■ **Work to be completed**
Retype the listing exactly. Leave out the images.

────────────────────

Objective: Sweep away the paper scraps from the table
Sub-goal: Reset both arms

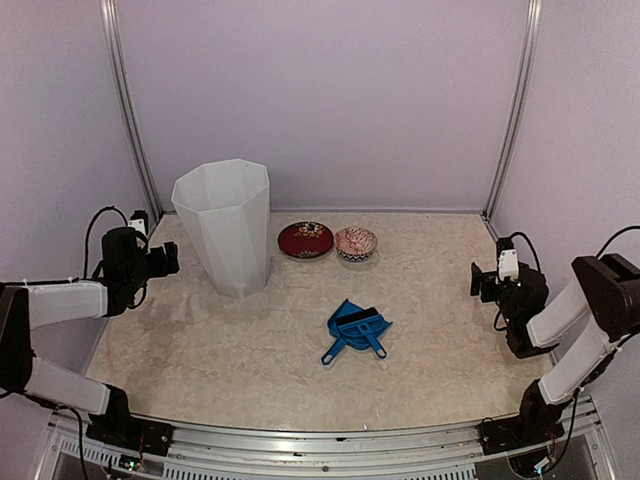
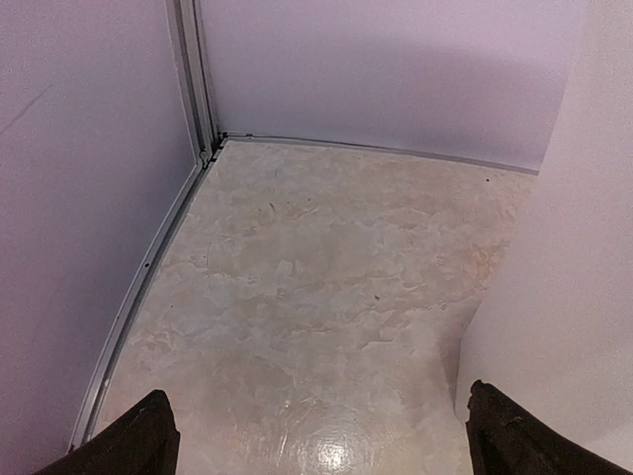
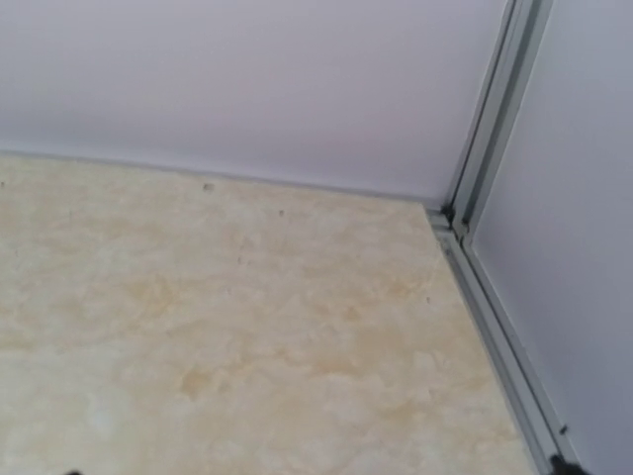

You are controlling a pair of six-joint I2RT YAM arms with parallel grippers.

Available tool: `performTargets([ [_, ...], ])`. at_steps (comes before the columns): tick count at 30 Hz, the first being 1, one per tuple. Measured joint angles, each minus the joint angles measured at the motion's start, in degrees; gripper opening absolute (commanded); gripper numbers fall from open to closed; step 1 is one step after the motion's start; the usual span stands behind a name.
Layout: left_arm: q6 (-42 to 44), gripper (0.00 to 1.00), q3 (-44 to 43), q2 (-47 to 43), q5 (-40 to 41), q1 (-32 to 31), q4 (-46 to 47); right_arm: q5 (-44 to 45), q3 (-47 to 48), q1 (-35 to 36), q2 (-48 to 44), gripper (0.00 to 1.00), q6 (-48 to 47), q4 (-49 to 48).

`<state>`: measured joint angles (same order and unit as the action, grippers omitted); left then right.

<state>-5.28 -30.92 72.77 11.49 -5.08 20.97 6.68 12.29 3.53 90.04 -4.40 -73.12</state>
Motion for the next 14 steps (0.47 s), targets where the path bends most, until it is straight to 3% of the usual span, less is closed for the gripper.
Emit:
performTargets([
  [6, 0.98, 0.99, 4.39, 6.47, -2.71, 3.87, 10.25, -0.09, 0.00, -0.02, 0.22, 1.00, 0.85, -2.75],
  [14, 3.19, 0.99, 5.88, 10.23, -6.82, 4.31, 22.67, -0.09, 0.00, -0.02, 0.22, 1.00, 1.05, -3.61],
])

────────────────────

■ **Answer to this problem**
Objective: Sweep away the paper scraps from the table
Sub-goal: Reset both arms


You are controlling a pair of six-joint I2RT YAM arms with parallel grippers.

Available tool: `performTargets([ [_, ...], ])`. at_steps (comes before the columns): tick count at 30 Hz, the first being 1, one per tuple. Measured joint angles, each minus the joint angles measured at the motion's start, in degrees; gripper opening absolute (commanded); gripper numbers fall from open to closed; step 1 is one step after the motion's start; the usual span stands behind a name.
Layout: left_arm: q6 (-42 to 44), gripper (0.00 to 1.00), q3 (-44 to 43), q2 (-47 to 43), q5 (-40 to 41), q1 (-32 to 31), q4 (-46 to 47); right_arm: q5 (-44 to 45), q3 (-47 to 48), q1 (-35 to 36), q2 (-48 to 44), gripper (0.00 to 1.00), q6 (-48 to 47), q4 (-49 to 48).

`<state>`: measured joint angles (same order and unit as the action, grippers omitted); left then right.

<state>-5.28 -30.92 72.77 11.49 -5.08 20.97 6.68 12.29 3.53 90.04 -4.40 -73.12</state>
Motion for the next 14 steps (0.47 s), targets where the path bends most, until it is straight to 3% of the usual span, less is closed for the gripper.
Emit:
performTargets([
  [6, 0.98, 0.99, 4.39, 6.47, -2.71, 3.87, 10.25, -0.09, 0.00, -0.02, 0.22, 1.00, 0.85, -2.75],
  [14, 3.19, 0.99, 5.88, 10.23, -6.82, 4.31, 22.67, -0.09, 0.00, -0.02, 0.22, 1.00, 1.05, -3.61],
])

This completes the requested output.